The results Nick Capstick has achieved since becoming head a dozen years ago are far out of the ordinary, but so are plenty of other things about this educator.
Most successful headteachers were adept pupils: Nick was asked to leave school without so much as sitting an O-Level. Most successful headteachers are appointed after a steady climb through the ranks: Nick has just four years’ classroom experience and a CV that includes stints as a dancer and an actor.
Then there was his time as a guitarist in a band called The Frantic Elevators. Its singer, a certain Mick Hucknall, would go on to do quite well for himself in another band, Simply Red.
Originally from St Austell in Cornwall, Nick is the son of a Royal Navy seaman and a dancer. The couple met while Nick’s mother was performing at a theatre in Bournemouth.
His dad’s job meant Nick spent his childhood in a variety of locations including Singapore. As a teenage pupil of Hengrove School in Bristol, he was asked to leave without taking any exams.

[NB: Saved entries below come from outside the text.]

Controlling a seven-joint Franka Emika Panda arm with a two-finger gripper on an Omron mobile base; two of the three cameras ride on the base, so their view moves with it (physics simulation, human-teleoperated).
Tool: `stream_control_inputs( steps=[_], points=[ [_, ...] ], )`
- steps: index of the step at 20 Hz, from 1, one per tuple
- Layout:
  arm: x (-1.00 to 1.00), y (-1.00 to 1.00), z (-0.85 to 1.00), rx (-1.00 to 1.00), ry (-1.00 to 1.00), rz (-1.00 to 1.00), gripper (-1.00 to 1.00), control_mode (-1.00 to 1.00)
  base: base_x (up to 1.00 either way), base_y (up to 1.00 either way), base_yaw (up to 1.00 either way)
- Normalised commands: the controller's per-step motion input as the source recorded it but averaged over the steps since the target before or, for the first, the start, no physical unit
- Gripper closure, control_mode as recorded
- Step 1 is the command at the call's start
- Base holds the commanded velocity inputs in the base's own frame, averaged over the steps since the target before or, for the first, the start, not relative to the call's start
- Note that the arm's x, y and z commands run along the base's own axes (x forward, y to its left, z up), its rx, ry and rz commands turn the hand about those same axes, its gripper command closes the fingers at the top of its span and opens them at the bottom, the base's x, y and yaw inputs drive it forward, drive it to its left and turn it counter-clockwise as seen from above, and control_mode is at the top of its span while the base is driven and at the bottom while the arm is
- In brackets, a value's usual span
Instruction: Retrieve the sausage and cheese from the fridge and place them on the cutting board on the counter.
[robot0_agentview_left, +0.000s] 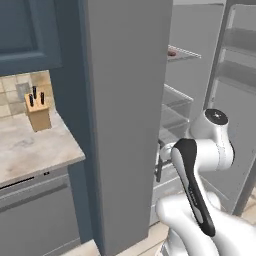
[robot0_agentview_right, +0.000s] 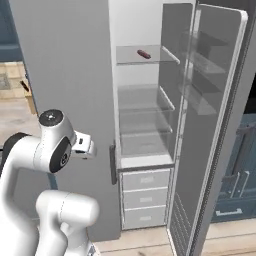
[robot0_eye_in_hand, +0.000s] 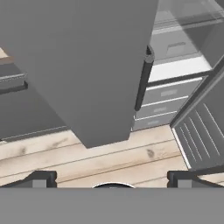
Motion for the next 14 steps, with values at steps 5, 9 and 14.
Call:
stream_control_inputs(
  steps=[5,9,14],
  points=[
    [0.00,0.00,0.00,0.00,0.00,0.00,-1.00,1.00,0.31,-0.67,0.12],
    [0.00,0.00,0.00,0.00,0.00,0.00,-1.00,1.00,0.50,-0.04,0.17],
    [0.00,0.00,0.00,0.00,0.00,0.00,-1.00,1.00,0.48,-0.10,0.37]
  ],
)
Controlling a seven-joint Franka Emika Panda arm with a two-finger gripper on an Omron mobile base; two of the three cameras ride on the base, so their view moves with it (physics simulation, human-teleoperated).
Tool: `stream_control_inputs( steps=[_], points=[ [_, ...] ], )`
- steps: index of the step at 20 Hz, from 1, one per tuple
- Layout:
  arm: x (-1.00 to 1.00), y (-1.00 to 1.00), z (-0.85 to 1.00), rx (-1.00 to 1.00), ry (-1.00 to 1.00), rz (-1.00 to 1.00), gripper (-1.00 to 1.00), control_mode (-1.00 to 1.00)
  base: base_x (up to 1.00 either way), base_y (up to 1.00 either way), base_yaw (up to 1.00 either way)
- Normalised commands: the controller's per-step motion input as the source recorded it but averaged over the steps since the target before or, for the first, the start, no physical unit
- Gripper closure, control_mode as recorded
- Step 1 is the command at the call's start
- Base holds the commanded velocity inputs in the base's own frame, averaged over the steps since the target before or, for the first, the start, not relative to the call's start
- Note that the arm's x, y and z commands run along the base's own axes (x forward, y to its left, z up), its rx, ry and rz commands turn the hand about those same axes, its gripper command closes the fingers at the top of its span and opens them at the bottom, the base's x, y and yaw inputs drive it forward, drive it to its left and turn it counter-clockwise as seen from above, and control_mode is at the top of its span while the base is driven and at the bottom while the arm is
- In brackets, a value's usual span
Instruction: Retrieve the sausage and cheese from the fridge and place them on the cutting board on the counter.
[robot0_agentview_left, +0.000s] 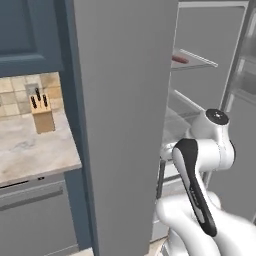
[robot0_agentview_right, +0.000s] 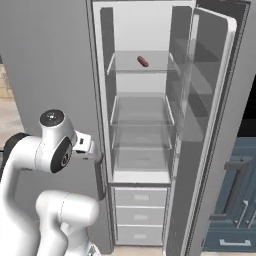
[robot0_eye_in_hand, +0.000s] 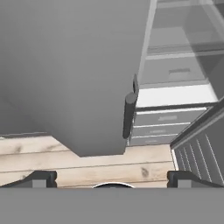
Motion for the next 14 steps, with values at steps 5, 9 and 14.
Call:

“I wouldn’t have wanted me in my school when I was a kid,” he said. “I don’t think I was a poor student but I was unruly.” If today’s Nick could go back in time to teach the teenaged version, how would he set about the job?
“I think what I’d try to do is what we try to do here, and that’s to inspire. The reason I got into acting and dancing was because there was a great teacher called Mr Mullen. He was the lever for me not going off the rails.”
He attended the Bristol Old Vic Theatre School, and by the early 1980s he was dancer-in-residence at the Northern College of Music in Manchester. He found he enjoyed helping young people reach their potential.
He also realised that professional performance was not for him. “It was about ambition not really fulfilling reality,” he said.
Admitted to Manchester University as a 22-year-old mature student, he graduated with a degree in English and education. A fellow trainee teacher was Mick Hucknall’s girlfriend, which is how Nick came to play guitar with The Frantic Elevators. He left because he felt his musical skills were limited, and opted instead for his first teaching position and a salary of £11,000.
“I sold my soul for £11,000 and I really haven’t looked back,” he said with a grin. “I love it.”
His career saw him teach first in Bury and then Stalybridge, initially in dance and drama and later as what was known as an advisory teacher for science and technology. His talents were spotted by the local authority and he was recruited as an educational consultant. He later spent a year with Leicester City Council before applying for his Swindon post.
As well as heading Drove Primary School and its associated children’s centre, he is co-executive head with Lauren Connor of the White Horse Federation, which is in ultimate charge not only of Drove but also the Mountford Manor, Tregoze, Moredon, Rodbourne Cheney and Nylands schools, and the forthcoming one at Croft.
“I would encourage anybody with a bit of spirit and passion to join the profession,” he said.
“I think it’s the lousiest job in the world if you see it as just a job, but it’s the best job in the world if you’re willing to be a professional.”